▶ [WHAT IS EXPECTED]
Search the data for the string "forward", and report each line where it is found.

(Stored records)
--------------------

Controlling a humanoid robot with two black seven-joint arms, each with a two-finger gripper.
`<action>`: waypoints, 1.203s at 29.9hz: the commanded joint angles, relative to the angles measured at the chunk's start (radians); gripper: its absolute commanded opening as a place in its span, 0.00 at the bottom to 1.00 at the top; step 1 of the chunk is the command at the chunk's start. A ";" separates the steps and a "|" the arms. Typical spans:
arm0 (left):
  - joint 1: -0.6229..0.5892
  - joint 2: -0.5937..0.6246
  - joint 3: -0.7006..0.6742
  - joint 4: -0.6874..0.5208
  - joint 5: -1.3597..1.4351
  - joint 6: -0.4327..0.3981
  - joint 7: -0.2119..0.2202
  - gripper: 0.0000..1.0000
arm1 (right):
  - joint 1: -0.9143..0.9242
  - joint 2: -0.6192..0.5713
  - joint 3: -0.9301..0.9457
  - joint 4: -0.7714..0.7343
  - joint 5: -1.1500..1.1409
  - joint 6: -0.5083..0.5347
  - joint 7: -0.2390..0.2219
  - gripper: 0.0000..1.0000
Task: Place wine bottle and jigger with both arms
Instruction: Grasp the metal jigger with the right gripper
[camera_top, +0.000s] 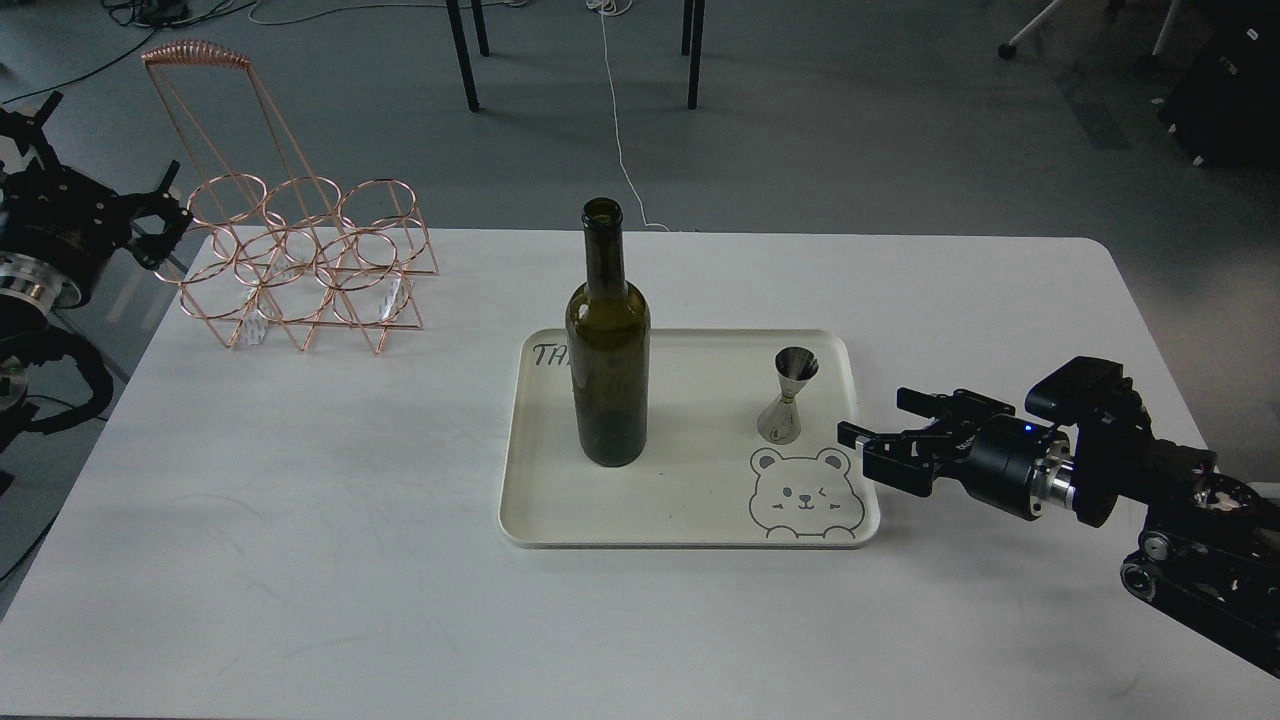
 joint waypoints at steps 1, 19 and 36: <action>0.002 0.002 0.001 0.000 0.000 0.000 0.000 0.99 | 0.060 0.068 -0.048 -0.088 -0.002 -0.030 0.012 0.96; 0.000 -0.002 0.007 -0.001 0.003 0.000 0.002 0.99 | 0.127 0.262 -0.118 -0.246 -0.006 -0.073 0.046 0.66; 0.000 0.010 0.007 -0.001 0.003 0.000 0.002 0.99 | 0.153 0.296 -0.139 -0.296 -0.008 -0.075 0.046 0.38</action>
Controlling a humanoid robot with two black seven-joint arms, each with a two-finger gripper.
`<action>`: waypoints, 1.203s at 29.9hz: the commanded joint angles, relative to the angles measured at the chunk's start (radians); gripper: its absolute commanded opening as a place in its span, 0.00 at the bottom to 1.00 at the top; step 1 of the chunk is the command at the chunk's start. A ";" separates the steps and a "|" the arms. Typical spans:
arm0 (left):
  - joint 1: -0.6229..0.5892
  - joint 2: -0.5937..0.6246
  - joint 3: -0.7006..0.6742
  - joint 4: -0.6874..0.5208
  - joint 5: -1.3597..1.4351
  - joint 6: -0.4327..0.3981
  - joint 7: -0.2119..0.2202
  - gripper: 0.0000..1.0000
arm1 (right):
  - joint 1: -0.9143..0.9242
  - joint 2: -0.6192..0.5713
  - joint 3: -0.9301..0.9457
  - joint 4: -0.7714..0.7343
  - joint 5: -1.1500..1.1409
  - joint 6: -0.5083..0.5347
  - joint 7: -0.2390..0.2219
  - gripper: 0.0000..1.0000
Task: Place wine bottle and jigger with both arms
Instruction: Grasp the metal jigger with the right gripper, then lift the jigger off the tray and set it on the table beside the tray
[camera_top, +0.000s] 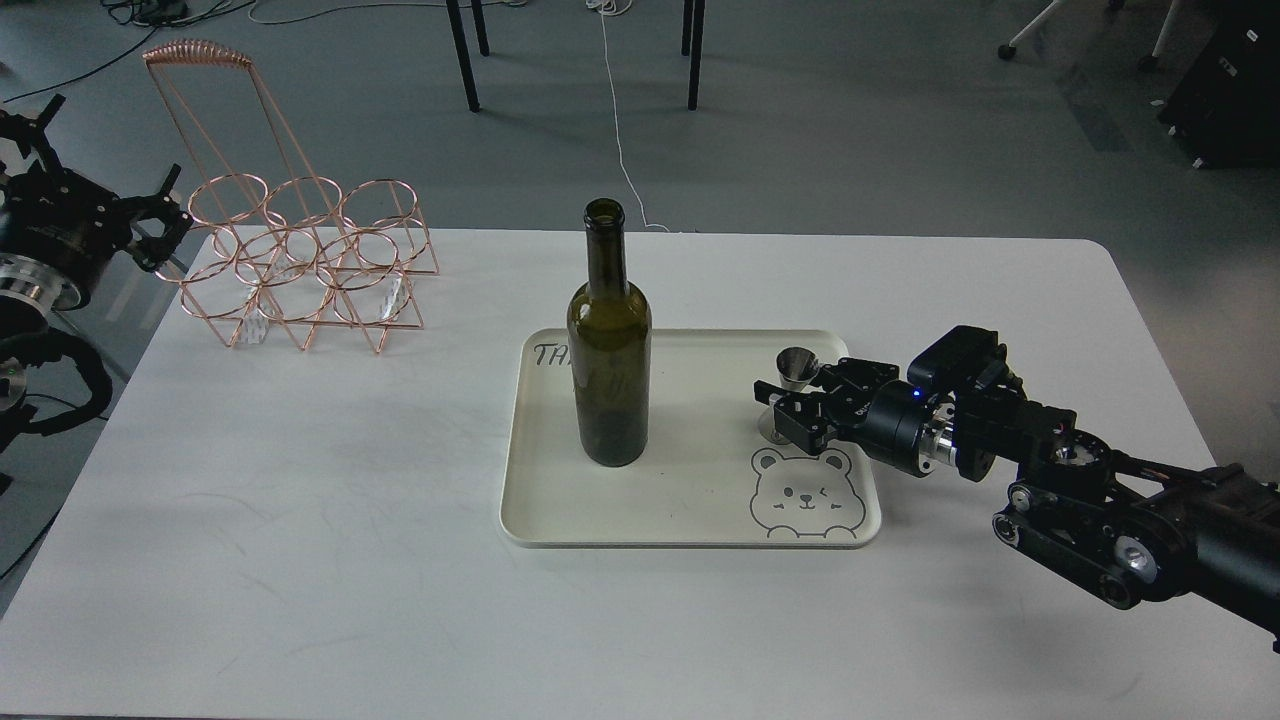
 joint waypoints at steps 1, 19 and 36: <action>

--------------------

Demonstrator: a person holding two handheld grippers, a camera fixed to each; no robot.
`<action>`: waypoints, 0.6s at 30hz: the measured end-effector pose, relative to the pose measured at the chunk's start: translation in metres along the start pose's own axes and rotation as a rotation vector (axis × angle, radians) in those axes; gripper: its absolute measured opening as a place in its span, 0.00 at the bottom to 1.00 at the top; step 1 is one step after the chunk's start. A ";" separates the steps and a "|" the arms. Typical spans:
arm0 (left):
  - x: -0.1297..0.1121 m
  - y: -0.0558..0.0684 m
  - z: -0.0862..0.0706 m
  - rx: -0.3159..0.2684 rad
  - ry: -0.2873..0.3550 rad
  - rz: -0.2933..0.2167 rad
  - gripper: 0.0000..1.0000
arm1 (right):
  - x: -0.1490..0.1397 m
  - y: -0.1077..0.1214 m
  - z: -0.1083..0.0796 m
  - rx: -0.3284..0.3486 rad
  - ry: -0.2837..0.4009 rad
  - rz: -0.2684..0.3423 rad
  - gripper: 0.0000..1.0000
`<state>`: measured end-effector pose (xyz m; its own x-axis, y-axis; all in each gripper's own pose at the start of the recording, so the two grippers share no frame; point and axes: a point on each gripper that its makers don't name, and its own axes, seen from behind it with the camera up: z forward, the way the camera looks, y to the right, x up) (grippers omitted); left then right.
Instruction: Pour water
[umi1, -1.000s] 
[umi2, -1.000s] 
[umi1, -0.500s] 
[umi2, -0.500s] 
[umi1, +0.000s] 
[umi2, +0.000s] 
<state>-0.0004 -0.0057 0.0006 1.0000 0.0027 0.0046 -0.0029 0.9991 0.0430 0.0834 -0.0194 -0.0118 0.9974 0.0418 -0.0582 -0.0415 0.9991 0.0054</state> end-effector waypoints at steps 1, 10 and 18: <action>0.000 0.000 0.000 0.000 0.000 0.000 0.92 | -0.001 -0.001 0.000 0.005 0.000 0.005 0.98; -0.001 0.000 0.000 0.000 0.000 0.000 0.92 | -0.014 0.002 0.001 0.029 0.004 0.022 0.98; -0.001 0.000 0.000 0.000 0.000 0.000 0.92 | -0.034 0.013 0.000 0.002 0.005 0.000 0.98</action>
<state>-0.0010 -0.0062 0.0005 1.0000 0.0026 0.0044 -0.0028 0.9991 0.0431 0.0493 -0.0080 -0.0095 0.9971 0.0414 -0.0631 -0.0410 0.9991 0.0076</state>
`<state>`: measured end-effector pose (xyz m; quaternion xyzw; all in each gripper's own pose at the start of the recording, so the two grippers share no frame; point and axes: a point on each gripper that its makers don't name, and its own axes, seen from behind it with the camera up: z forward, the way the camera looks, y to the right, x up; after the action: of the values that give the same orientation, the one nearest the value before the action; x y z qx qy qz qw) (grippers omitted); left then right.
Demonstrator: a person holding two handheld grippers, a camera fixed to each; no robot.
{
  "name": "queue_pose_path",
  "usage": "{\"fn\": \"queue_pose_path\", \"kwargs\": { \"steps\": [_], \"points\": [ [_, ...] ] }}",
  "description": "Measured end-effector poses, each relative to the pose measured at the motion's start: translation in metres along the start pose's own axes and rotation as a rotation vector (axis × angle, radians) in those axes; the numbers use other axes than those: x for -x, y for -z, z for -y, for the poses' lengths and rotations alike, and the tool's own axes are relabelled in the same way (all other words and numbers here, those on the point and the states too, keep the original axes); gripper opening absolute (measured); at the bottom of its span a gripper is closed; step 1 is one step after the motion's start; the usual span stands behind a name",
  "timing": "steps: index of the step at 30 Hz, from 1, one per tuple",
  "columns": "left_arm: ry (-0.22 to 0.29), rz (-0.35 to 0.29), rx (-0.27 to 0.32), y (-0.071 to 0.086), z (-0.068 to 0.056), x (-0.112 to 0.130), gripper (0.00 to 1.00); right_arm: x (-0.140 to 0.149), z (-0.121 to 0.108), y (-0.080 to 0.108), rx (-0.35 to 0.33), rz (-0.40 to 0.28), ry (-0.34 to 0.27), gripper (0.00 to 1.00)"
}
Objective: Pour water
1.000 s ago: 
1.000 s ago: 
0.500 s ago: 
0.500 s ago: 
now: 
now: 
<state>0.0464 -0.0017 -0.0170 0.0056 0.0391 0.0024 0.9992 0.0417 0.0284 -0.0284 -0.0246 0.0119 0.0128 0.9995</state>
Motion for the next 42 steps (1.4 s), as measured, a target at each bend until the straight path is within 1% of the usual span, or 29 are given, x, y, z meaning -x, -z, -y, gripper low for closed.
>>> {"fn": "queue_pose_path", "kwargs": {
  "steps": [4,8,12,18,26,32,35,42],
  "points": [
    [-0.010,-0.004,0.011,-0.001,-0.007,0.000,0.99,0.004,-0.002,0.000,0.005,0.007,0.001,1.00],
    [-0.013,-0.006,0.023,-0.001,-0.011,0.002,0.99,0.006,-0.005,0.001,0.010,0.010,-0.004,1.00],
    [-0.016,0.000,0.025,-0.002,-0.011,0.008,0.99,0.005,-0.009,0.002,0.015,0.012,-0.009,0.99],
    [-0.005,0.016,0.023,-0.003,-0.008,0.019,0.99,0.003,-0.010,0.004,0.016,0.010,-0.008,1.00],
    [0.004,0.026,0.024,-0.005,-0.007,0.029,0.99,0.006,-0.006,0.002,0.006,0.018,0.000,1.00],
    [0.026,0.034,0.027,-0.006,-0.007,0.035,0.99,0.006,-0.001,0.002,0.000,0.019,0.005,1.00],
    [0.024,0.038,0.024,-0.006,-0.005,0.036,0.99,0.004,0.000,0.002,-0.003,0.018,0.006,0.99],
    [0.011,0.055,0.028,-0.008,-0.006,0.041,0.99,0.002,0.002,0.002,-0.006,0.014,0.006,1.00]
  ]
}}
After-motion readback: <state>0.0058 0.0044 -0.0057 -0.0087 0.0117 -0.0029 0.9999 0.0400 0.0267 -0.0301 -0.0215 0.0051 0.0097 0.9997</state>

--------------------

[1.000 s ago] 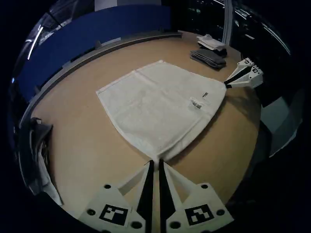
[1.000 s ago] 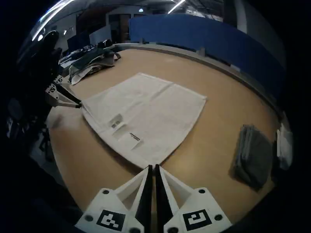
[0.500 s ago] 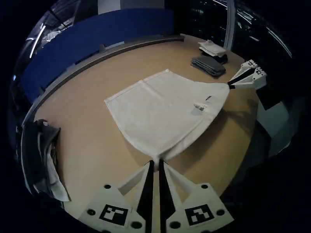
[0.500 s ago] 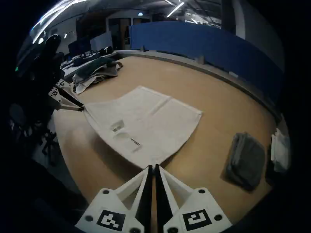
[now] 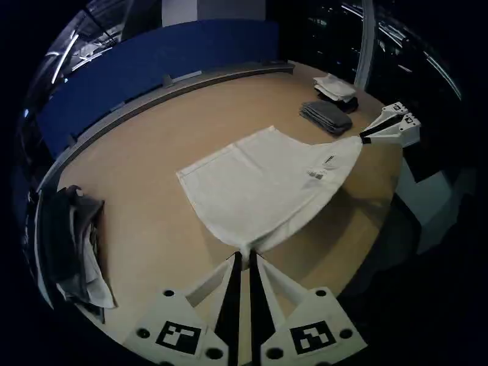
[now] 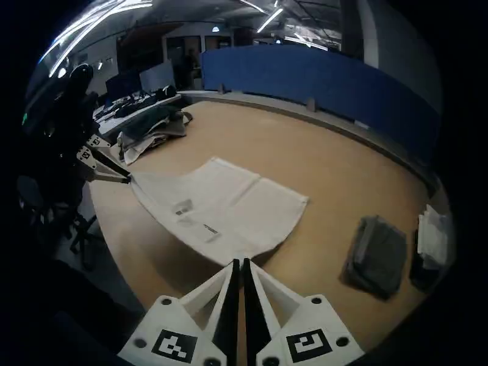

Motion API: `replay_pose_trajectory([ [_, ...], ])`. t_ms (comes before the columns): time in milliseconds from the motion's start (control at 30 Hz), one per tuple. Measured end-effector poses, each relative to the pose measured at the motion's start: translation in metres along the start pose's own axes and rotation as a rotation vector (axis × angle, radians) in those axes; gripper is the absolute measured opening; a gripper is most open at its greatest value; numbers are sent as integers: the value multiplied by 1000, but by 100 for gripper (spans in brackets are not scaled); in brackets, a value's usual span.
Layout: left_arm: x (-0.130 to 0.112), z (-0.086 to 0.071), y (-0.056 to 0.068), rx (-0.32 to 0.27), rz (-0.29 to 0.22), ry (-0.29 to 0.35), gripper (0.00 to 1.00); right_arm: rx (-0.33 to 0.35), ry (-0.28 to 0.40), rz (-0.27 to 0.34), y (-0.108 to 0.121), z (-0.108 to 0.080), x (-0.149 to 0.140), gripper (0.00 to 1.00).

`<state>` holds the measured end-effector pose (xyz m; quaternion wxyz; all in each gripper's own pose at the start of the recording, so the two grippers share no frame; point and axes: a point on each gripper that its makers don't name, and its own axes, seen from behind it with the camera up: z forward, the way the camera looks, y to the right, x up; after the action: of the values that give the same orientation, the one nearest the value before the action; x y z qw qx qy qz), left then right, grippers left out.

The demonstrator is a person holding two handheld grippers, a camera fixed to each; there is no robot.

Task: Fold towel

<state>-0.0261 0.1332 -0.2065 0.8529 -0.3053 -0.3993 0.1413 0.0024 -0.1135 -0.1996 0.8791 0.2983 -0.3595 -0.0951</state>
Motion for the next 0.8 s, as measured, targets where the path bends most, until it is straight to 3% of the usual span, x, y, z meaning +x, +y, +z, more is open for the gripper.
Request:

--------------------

▶ [SOLUTION FOR THIS TASK]
`<state>`: measured end-effector pose (xyz m; its own x-axis, y-axis; all in each gripper's own pose at the start of the recording, so the two grippers share no frame; point and axes: a point on each gripper that its makers don't name, and its own axes, seen from behind it with the camera up: z forward, the way the camera looks, y to the right, x up) (grippers omitted); left then right.
`<state>`: measured end-effector pose (xyz m; quaternion xyzw; all in each gripper's own pose at the start of the recording, so the two grippers share no frame; point and axes: a point on each gripper that its makers don't name, and its own axes, seen from behind it with the camera up: z forward, the way the camera looks, y to the right, x up; after the action: of the values that give the same orientation, the one nearest the value before the action; x y z qx qy qz qw) (grippers omitted); left then right.
`<state>` holds the measured end-effector pose (xyz m; quaternion wxyz; all in each gripper's own pose at the start of the recording, so the two grippers share no frame; point and axes: a point on each gripper that its makers don't name, and its own axes, seen from behind it with the camera up: z forward, the way the camera looks, y to the right, x up; after the action: of the values that give the same orientation, the one nearest the value before the action; x y z qw qx qy qz), left then right, grippers left out.

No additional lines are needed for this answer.